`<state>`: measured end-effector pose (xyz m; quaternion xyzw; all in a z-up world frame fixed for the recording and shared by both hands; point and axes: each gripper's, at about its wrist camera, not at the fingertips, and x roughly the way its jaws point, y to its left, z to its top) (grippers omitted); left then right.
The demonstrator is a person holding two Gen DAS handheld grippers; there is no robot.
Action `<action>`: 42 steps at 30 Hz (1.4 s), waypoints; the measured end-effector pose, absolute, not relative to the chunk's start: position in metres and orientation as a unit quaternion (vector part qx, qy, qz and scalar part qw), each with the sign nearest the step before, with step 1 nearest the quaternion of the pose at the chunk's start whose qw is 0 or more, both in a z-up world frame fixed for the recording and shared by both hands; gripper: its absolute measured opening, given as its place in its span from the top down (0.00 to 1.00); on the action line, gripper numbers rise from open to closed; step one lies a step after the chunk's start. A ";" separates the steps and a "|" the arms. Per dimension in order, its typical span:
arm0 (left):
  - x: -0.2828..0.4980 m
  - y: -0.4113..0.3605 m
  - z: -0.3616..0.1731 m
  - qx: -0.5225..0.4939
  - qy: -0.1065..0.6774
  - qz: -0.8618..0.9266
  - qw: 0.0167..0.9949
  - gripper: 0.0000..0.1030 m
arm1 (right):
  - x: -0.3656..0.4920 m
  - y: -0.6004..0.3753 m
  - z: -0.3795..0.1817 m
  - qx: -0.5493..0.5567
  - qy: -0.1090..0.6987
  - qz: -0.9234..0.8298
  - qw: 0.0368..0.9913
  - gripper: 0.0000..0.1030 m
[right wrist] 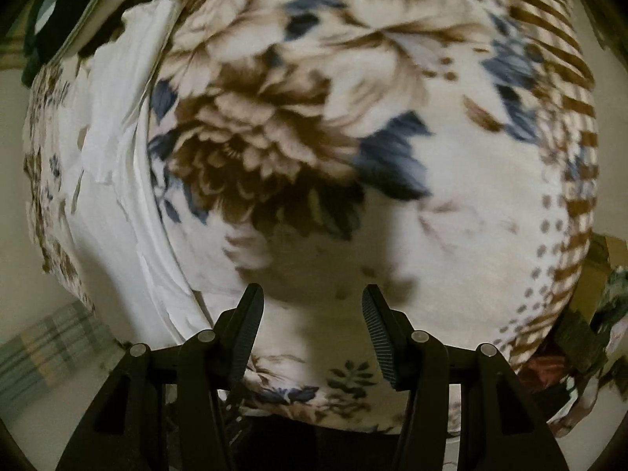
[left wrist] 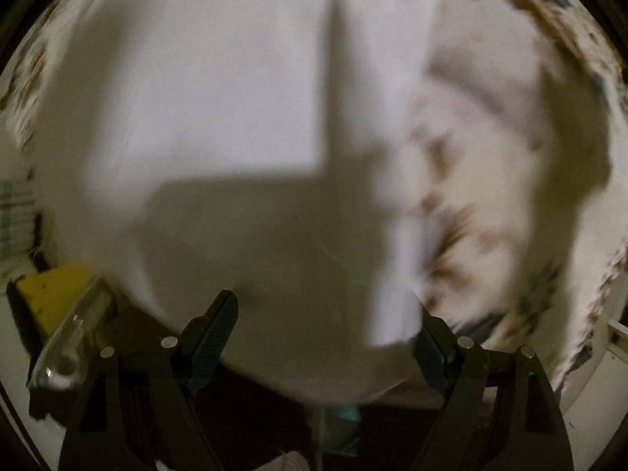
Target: Fold small clothes
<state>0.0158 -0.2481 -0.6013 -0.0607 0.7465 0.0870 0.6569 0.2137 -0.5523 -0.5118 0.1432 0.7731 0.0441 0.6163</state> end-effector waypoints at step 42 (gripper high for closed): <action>-0.007 -0.181 -0.501 -0.087 0.631 0.088 0.766 0.99 | 0.440 -0.439 -0.572 0.287 0.714 0.137 0.624 0.69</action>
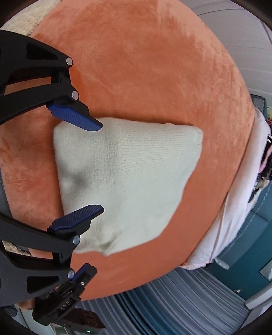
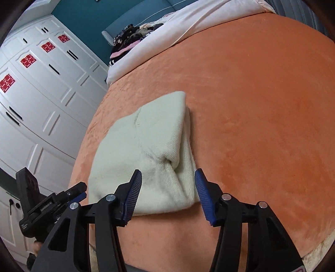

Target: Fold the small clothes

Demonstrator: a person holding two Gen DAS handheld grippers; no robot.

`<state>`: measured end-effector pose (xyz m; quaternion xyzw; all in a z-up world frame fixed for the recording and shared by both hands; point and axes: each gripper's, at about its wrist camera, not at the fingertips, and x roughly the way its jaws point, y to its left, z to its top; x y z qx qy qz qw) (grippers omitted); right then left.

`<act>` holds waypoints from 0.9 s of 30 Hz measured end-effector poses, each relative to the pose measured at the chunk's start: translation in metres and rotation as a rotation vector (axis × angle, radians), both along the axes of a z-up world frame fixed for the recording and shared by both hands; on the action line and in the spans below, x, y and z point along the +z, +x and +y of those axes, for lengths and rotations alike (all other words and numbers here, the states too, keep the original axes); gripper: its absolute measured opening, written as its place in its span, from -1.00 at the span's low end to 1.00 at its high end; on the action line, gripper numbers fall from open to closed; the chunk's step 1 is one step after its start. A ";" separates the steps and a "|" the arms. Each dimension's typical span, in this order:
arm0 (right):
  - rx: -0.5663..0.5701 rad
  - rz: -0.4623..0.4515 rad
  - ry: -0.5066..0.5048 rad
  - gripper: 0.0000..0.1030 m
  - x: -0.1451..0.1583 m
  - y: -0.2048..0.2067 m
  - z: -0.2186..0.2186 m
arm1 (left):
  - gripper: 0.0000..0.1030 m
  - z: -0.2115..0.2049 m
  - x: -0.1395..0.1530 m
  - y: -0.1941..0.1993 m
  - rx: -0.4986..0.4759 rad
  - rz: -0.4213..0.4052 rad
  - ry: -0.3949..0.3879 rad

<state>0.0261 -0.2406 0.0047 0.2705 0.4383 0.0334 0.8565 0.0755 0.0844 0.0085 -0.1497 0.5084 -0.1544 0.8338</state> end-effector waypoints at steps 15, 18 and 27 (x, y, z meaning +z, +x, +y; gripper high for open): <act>0.086 -0.018 0.113 -0.38 -0.005 0.076 0.009 | 0.23 0.016 0.001 0.053 0.043 -0.009 -0.248; 0.060 -0.088 0.054 -0.37 0.014 0.052 -0.003 | 0.22 -0.001 0.009 0.046 -0.022 -0.058 -0.243; -0.093 0.005 -0.037 -0.26 0.003 0.007 -0.033 | 0.27 -0.024 0.004 0.026 -0.014 -0.052 -0.003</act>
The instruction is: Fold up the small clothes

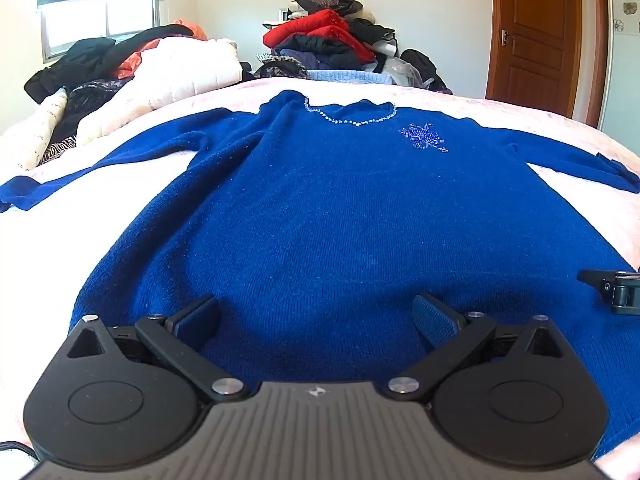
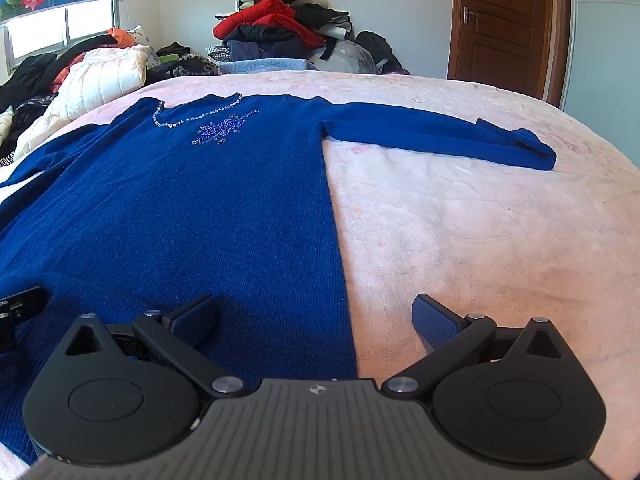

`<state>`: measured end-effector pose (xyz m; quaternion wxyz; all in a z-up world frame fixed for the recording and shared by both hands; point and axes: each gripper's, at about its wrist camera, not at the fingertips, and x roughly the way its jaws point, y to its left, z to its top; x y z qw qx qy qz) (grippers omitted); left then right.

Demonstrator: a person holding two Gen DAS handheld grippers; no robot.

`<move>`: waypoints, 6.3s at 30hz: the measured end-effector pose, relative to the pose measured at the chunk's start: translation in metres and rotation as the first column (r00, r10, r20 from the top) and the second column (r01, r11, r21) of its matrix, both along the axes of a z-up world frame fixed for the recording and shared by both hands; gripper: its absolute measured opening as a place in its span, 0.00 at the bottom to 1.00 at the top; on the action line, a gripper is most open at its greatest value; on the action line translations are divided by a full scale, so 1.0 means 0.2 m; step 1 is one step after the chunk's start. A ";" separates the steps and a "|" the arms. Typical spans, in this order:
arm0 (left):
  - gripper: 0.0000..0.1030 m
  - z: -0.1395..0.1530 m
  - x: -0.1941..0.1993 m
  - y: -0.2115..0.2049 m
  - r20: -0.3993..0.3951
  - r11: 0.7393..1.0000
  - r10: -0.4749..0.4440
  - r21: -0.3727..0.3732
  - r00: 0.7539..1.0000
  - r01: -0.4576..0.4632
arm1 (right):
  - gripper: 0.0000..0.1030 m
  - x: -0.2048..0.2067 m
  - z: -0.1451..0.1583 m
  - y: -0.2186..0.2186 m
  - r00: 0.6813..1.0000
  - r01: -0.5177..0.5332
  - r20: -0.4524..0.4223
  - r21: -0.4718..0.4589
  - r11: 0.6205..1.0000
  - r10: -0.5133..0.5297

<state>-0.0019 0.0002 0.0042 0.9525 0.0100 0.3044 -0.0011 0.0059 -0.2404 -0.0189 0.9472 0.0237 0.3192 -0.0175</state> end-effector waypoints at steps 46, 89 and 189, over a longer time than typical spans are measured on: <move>1.00 -0.01 0.00 0.00 0.006 1.000 0.002 -0.002 1.000 -0.002 | 1.00 0.00 0.00 0.00 1.000 0.000 0.002 0.001 1.000 0.000; 1.00 0.26 0.48 -0.17 -0.066 0.989 -0.043 -0.146 0.997 0.033 | 0.71 0.66 0.19 -1.18 0.942 0.184 0.053 0.743 0.644 -0.331; 0.04 0.36 1.61 0.16 -0.065 0.334 -0.080 -0.942 0.995 -0.034 | 0.88 1.00 -0.30 -1.50 0.963 -0.182 0.199 0.977 0.106 -0.180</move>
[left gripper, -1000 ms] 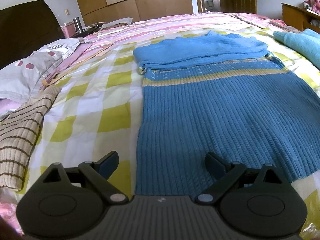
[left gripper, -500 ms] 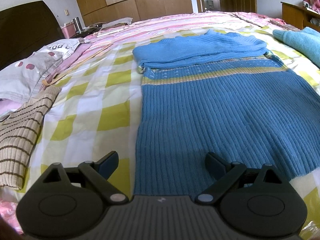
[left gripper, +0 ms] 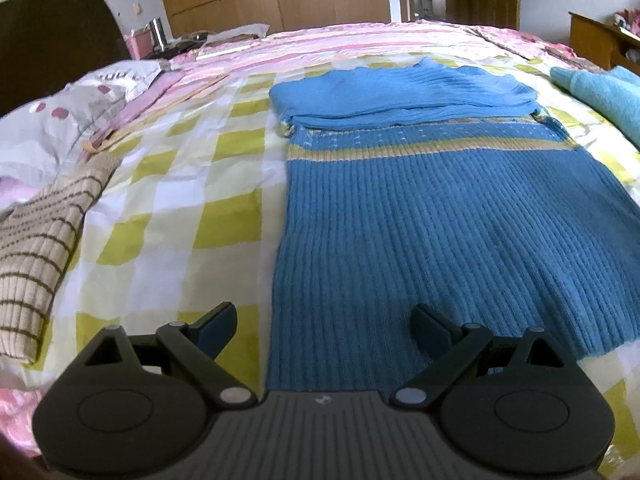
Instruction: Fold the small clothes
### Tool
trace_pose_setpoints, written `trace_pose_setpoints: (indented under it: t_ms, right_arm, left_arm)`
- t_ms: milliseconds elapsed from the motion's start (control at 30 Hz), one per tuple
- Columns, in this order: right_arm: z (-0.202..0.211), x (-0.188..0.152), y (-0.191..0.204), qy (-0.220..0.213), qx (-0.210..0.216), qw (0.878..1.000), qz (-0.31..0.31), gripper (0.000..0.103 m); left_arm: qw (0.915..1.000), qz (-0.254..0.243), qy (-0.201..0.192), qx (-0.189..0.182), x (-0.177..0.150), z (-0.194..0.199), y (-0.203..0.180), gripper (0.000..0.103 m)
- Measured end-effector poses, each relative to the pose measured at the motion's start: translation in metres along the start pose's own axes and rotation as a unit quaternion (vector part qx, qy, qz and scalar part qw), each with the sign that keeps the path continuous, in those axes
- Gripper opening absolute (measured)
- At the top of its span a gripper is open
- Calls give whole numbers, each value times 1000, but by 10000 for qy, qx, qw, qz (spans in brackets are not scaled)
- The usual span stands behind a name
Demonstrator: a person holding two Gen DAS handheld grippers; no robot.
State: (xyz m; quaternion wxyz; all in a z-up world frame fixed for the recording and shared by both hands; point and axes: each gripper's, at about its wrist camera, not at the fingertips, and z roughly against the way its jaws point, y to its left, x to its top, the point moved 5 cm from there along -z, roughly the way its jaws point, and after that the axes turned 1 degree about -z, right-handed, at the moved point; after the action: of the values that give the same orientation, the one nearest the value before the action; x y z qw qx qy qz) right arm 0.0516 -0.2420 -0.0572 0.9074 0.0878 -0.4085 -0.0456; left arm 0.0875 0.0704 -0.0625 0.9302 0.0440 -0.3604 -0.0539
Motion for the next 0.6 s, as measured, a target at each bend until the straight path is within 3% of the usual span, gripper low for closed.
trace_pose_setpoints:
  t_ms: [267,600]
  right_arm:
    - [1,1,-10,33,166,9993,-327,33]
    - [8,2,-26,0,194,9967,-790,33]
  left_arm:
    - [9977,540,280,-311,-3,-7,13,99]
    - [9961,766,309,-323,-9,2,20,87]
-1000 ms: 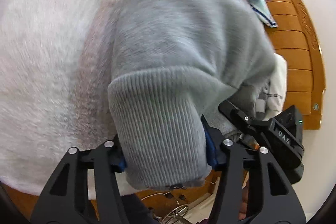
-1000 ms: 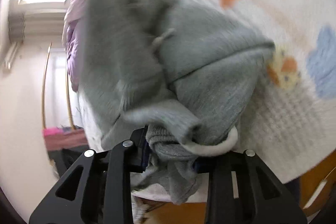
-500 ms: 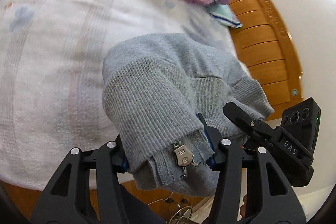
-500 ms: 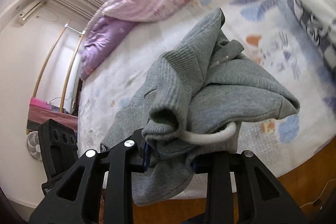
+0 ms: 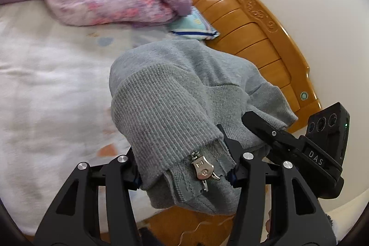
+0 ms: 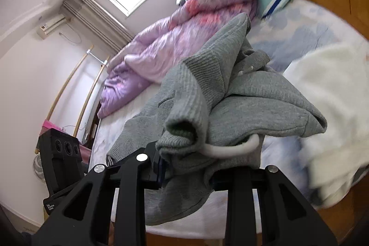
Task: Fold large clothes
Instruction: 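Lower the folded hoodie onto the clothes stack and open both tools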
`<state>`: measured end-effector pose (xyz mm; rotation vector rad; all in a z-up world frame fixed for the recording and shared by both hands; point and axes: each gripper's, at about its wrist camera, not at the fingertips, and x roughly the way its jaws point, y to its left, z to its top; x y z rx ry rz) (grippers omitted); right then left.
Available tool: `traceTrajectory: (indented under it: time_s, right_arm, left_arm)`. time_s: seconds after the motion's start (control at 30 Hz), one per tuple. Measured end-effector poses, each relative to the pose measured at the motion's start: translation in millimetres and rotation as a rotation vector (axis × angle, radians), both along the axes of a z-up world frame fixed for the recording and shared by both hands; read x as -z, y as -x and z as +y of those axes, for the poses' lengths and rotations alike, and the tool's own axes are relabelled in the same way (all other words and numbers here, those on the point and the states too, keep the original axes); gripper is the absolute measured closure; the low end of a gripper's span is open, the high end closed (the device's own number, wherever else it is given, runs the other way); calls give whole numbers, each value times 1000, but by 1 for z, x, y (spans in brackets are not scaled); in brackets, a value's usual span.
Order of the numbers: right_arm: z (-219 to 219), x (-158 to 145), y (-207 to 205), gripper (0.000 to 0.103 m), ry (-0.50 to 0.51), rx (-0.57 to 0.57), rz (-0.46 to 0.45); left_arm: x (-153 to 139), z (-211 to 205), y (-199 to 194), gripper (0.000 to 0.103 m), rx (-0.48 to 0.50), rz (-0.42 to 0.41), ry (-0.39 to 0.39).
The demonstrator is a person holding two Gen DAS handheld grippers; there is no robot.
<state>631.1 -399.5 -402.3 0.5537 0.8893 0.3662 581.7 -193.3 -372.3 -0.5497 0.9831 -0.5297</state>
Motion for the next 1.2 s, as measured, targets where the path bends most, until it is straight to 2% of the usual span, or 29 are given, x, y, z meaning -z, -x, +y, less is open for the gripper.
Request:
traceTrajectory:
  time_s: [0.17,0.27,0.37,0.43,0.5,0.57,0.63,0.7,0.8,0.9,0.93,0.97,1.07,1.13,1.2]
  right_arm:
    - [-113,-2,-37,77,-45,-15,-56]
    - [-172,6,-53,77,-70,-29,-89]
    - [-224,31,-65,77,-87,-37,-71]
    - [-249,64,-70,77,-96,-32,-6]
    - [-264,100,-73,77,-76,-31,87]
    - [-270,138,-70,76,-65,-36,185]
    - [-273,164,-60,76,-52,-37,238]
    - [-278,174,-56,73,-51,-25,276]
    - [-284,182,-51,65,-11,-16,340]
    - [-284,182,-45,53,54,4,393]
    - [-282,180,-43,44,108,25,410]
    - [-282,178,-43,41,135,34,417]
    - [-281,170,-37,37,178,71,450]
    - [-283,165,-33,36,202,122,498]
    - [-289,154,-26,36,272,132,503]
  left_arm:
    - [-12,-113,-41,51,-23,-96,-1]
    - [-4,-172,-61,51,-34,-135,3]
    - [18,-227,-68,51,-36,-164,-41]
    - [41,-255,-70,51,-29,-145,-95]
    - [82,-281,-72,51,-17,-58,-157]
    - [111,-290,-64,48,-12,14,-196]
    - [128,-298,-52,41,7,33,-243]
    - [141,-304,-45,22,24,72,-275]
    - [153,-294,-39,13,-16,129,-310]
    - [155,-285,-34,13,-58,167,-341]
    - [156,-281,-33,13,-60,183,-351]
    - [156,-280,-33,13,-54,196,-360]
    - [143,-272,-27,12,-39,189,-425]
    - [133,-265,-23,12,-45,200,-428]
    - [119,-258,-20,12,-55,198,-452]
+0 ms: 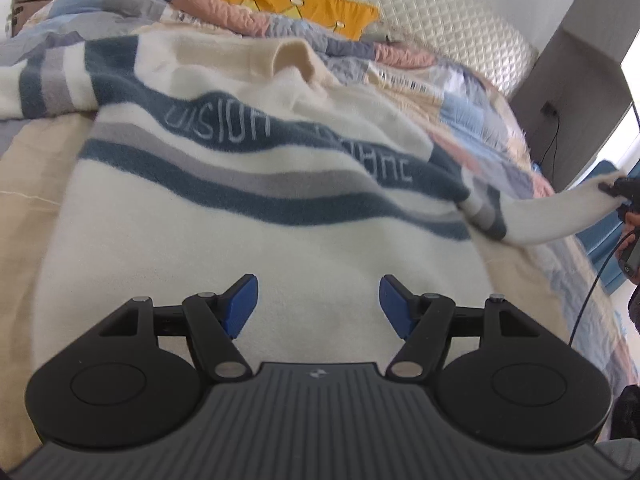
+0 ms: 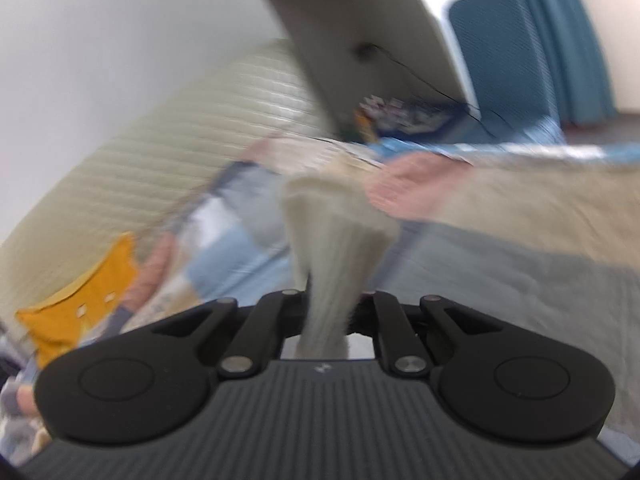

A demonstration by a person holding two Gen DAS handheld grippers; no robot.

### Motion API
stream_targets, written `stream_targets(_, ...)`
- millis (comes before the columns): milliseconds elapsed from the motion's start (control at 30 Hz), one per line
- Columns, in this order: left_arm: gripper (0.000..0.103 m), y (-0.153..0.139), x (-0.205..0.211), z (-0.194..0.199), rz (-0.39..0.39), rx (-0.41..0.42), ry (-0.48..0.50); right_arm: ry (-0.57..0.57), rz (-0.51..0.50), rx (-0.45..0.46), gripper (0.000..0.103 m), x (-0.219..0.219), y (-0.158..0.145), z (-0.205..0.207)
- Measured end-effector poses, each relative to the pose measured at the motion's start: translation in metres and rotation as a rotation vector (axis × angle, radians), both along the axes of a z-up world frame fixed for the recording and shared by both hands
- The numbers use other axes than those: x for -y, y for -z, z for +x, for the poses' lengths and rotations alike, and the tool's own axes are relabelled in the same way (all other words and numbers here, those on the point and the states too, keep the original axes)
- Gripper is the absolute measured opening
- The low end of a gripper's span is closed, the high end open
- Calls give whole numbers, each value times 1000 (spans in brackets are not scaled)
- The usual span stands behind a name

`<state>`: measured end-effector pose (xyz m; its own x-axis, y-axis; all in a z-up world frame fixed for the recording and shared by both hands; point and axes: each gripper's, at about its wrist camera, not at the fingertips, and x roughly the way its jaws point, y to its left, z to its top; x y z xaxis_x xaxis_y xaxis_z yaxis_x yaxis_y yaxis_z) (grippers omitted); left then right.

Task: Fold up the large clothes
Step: 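Lift the sleeve with the right gripper and carry it across the sweater body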

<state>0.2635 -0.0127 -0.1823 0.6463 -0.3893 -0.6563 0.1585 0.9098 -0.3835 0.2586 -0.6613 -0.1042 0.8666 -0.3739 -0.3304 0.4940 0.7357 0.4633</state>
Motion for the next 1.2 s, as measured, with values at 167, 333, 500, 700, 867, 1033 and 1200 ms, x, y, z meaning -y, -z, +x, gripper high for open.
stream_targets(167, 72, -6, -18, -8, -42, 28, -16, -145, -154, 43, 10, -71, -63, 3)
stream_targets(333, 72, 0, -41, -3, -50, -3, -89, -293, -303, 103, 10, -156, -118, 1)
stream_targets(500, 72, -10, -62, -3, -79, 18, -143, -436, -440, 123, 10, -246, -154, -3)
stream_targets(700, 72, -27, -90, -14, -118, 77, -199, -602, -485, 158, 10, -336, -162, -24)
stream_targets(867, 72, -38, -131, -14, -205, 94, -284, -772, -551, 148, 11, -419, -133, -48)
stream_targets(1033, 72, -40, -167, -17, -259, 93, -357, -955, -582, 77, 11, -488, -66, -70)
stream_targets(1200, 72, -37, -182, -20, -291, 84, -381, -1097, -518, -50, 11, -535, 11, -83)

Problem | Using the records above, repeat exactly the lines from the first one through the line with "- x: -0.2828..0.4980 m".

Solution to the problem |
`<state>`: measured end-effector pose (xyz m; quaternion xyzw; all in a z-up world frame fixed for the recording and shared by both hands; point and axes: each gripper's, at about its wrist camera, not at the fingertips, and x roughly the way its jaws point, y to its left, z to its top) (grippers omitted); left then right.
The demonstrator is a person holding two Gen DAS handheld grippers; there is no robot.
Action `<action>`: 42 steps at 30 Hz (1.4 s), waypoints; the measured end-effector pose, absolute, not relative to the chunk's start: position in metres and orientation as a unit quaternion (vector part qx, qy, qz and scalar part qw), each with the sign nearest the step before, with step 1 nearest the quaternion of the pose at the chunk's start whose qw is 0 or more, both in a z-up world frame fixed for the recording and shared by both hands; gripper: its absolute measured opening, given as its place in its span from the top down (0.00 to 1.00); on the action line, gripper numbers rise from open to closed; step one lies a step after the chunk's start. A ";" separates the steps and a "|" the arms. Per dimension in order, its typical span:
arm0 (left):
  - x: -0.2828..0.4980 m

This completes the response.